RE: ZIP-based packages and URI references into them ODF proposal

On Fri, 28 Nov 2008, Larry Masinter wrote:
> 
> If you are creating implementations of a particular class of software, 
> then the functional specification of that implementation will, of 
> necessity, need to document the interplay between the components, and it 
> may indeed be useful to specify how to robustly interact with existing 
> legacy components and content that are already widely deployed. However, 
> confusing "implementation functional specification" vs "definition of 
> protocol, format, language" seems like a bad idea.

One of the big problems faced by Internet-related software users today, a 
problem about which we, the Internet standards community, hear complaints 
all the time from users and each other, for example during presentations 
on W3C plenary days, is the poor level of interoperability between 
different software components that are, in principle, interacting using 
common protocols, formats, and languages.

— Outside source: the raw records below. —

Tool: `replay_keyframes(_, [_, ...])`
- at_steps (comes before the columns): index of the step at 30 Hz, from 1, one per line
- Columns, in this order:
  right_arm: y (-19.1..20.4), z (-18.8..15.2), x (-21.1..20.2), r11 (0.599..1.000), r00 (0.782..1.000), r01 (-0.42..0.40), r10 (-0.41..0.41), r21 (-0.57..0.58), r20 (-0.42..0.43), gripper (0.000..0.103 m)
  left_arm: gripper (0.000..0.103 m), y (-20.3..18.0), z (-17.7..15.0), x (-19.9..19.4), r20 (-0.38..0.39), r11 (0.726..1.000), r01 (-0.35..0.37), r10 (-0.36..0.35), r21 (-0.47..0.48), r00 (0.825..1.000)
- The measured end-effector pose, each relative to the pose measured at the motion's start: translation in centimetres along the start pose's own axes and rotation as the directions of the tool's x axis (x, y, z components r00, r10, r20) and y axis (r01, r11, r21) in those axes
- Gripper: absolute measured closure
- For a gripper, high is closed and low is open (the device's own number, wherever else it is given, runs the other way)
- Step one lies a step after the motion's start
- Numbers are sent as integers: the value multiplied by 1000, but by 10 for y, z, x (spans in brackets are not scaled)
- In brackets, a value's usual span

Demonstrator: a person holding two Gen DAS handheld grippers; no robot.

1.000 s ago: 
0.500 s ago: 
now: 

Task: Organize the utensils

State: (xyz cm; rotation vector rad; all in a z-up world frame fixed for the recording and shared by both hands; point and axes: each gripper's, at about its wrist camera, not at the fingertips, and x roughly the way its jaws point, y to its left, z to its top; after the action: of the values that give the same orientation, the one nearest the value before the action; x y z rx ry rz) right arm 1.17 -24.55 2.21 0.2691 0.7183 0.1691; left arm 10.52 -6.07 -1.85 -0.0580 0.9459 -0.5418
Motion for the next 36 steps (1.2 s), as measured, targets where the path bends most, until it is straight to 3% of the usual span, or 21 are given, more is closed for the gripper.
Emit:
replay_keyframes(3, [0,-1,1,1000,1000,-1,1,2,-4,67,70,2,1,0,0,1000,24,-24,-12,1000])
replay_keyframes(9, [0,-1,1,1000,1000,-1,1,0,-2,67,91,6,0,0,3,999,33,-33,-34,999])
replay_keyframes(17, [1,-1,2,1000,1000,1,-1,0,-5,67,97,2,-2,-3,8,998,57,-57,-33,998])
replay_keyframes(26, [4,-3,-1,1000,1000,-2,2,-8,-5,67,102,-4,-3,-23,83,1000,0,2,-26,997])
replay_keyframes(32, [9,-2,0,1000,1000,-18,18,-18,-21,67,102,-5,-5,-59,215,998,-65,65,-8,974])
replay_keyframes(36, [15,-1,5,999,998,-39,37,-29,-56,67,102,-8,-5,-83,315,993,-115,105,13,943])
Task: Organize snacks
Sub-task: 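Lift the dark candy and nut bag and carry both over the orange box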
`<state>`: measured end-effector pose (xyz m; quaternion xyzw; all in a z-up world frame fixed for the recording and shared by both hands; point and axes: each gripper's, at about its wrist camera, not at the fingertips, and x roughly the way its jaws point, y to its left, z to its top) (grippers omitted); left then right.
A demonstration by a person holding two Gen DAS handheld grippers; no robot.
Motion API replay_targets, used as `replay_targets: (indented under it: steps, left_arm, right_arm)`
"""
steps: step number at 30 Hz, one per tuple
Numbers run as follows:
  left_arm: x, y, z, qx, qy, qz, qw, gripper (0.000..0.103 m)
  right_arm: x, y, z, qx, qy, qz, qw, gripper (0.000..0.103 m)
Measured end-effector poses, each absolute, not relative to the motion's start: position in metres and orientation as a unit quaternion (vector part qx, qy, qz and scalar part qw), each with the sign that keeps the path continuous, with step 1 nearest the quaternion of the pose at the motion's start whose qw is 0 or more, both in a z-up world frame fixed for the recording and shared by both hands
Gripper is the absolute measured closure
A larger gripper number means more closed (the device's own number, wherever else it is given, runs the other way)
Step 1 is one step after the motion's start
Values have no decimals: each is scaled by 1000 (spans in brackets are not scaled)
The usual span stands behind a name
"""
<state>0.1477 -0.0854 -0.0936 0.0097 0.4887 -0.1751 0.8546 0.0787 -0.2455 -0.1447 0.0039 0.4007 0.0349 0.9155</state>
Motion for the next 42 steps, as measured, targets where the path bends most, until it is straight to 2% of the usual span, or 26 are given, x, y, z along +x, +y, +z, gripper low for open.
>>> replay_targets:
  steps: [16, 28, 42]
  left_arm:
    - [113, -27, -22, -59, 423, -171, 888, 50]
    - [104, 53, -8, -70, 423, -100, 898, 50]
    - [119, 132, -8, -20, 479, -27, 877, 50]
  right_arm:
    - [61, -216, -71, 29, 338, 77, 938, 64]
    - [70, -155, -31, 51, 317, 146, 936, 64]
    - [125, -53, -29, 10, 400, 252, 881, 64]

For example, we hear about Web authors finding that different browsers 
render their pages differently. We see validators interpreting Web pages 
in different ways than search engines. We see chat clients mishighlighting 
URLs pasted from other applications. We see HTML pages that work fine in a 
Web browser render in unexpected ways in e-mail clients. We see search 
engines interpreting URLs in HTML pages differently than Web browsers.

Certainly, some problems can be traced to straight forward bugs, errors in 
the implementations of the software relative to the protocols, formats or 
languages they implement. However, a large number of these problems can in 
fact be traced back to ambiguities _in the specifications_, in particular 
in the definitions of how different layers interact.

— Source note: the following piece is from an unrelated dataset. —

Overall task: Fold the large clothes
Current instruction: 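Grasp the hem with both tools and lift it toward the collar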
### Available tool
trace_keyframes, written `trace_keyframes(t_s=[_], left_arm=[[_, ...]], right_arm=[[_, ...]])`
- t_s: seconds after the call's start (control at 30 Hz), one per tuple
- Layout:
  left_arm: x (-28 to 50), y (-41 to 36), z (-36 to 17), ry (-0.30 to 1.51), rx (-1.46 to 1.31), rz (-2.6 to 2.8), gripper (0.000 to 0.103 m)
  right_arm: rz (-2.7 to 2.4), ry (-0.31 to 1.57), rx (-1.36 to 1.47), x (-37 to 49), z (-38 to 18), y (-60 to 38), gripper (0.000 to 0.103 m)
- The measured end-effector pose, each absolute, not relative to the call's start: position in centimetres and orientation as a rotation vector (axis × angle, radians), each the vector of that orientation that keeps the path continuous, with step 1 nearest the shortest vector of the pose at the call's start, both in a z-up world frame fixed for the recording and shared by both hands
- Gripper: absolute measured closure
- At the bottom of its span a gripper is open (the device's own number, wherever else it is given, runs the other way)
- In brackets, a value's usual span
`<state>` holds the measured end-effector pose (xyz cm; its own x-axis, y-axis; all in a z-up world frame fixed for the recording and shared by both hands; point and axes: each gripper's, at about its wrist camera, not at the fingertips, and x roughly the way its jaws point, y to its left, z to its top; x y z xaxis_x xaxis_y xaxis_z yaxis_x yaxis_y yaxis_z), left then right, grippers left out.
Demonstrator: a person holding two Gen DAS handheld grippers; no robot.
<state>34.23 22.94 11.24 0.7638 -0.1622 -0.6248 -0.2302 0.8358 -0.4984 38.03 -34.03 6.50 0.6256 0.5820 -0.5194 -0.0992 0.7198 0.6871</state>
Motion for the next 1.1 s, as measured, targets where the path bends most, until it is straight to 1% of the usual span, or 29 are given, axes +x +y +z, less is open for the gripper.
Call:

I like to think of this as a tiling problem -- different working groups 
working on different specifications, all attempting to tile the conceptual 
architectural space of the whole system.

Here is what it might look like today:

    ## CSS #########################
    ################################

      +++++++++++++++++++++++++++++++++++++
      +++ HTML ++++++++
      +++++++++++++++++  --DOM--  ((JS))
                     :::::::::::
    /// TLS ///      ::: FTP :::  <<< data: >>>
    \\\\ HTTP \\\\   :::::::::::

    -------- IRI -------------------------
    ======== URI =========================

...an so forth. Conceptually, there are gaps between the tiles, through 
which lack of interperability can pass -- areas where the specifications 
do not fully define behavior. To lack ambiguity, it should look like this:

    ## CSS ################################
    #######################################
    #######################################
    +++++++++++++++++++++++++++++++++++++++
    +++++ HTML ++++++++++++++++++++++++++++
    ++++++++++++++++++++---DOM---(((JS)))))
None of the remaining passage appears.